Dalla giusta distanza, ho iniziato ad ammirare quel quadro come avevo fatto fino a quel momento con i quadri di Rothko, e cioè mettendomi a fissare un punto sulla tela, lasciandomi avvolgere dalla luce. Perché è questo che accade con i quadri di Rothko: tu li guardi, e la luce inizia a uscire dai bordi, fino ad abbracciarti. Non esiste più distinzione tra i colori, non ci sono più confini, solo luce. Mi accadde la stessa cosa nella cappella laica di Houston, in Texas, completamente dedicata a Mark Rothko, fondata dai collezionisti John e Dominique de Menil, che racchiude quattordici dipinti neri che hanno la capacità di porre l’osservatore al cospetto della propria coscienza universale.

Ho iniziato a guardare quel quadro di Monet allo stesso modo e, improvvisamente, dai miei occhi sono sgorgate delle lacrime. Quasi singhiozzavo, sussultavo, sommessa, per non disturbare, per non attirare l’attenzione. Per carità! Non riuscivo più a fermarmi.

Avrei voluto essere sola in quella stanza.

Ed ecco la magia.

A un certo punto mi sono accucciata a terra. Le gambe non mi reggevano. Ho continuato ad ammirare quel quadro, senza distogliere mai lo sguardo, e anche lui mi ha avvolto, mi ha illuminato. Non c’era più nient’altro. E le persone devono essersene accorte perché, da quel momento in poi, nessuno ha più osato passarmi davanti o avvicinarsi a quel quadro, per un tempo indefinibile, lungo, dilatato.

Si è creato come uno scudo, uno schermo; due ali si sono aperte dalle mie spalle e sono arrivate fino al dipinto. E le persone passavano, si fermavano, ma dietro a quello scudo, nonostante proprio ai due lati del quadro ci fossero gli ingressi all’altra sala.

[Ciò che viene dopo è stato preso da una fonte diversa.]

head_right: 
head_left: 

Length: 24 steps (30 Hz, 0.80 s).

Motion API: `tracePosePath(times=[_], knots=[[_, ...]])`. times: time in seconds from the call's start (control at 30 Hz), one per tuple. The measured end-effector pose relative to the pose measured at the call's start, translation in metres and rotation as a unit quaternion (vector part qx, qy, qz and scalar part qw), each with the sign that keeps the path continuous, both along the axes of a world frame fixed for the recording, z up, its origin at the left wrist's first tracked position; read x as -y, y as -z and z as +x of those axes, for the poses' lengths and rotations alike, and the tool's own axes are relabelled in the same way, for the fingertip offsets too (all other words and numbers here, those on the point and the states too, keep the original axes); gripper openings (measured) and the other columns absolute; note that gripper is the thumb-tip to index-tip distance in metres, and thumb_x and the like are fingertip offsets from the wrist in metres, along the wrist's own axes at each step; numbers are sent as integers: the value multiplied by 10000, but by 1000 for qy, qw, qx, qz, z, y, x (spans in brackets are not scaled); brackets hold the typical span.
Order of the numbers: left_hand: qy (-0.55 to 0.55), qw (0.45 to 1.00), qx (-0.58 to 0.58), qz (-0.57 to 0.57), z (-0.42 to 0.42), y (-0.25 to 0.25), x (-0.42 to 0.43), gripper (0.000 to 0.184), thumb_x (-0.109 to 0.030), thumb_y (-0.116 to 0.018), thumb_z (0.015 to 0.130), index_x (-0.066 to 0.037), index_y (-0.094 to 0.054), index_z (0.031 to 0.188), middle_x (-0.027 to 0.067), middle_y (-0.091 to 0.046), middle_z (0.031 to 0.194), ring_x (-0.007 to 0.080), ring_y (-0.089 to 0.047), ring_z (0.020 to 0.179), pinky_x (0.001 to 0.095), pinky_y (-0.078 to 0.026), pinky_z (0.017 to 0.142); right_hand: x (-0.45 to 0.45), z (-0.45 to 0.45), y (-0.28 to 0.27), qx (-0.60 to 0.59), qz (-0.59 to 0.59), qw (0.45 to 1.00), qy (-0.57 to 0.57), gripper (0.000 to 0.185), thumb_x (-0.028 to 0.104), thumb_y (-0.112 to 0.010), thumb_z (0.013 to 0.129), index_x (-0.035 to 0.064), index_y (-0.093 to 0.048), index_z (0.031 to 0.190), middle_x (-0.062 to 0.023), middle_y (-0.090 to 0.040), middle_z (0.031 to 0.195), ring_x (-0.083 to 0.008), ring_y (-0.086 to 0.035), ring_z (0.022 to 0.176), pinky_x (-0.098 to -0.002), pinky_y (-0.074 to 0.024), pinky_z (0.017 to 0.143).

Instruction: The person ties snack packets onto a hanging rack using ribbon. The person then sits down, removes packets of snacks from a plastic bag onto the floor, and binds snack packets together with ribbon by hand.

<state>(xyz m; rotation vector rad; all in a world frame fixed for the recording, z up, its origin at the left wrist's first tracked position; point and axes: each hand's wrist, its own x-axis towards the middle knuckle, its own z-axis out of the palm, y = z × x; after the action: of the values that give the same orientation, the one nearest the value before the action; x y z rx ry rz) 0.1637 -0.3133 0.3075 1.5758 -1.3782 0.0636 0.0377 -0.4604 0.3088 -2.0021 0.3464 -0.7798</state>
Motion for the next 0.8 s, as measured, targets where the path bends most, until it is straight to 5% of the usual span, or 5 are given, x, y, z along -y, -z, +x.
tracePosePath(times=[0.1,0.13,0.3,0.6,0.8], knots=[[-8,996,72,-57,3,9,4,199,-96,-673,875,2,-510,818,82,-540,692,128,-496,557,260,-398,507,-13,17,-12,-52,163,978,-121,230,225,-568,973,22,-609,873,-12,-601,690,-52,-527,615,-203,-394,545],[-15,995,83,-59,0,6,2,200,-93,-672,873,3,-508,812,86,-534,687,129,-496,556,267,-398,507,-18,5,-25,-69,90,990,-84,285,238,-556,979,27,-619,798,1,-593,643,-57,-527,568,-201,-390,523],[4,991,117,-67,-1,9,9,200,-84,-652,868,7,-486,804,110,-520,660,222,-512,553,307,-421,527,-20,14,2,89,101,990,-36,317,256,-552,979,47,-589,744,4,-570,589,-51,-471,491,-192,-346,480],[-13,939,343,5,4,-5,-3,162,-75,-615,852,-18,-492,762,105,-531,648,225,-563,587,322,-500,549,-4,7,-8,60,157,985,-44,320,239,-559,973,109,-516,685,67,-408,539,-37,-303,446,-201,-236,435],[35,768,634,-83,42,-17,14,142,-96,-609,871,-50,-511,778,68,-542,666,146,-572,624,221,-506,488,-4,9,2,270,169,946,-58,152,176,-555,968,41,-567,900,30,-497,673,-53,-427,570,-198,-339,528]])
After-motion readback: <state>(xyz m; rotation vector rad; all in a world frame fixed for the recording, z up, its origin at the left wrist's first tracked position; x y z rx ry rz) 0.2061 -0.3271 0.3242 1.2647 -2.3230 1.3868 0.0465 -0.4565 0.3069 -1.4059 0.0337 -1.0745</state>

Nessuno ha più parlato. Si era formata una sorta di aura di sacralità. Dietro di me percepivo le persone fermarsi in ammirazione più a lungo. C’era qualcosa che andava guardato in quel modo.

Ero dentro. Ero quella ninfea solitaria. Lo eravamo tutti.

Uscendo, ho visto una frase impressa sulla parete bianca all’ingresso della prima sala che non avevo notato entrando:

“La sala delle Ninfee è stata disegnata da Claude Monet come uno spazio per la meditazione. Per rispettare questo suo desiderio, vi chiediamo di guardare questo eccezionale lavoro in silenzio”.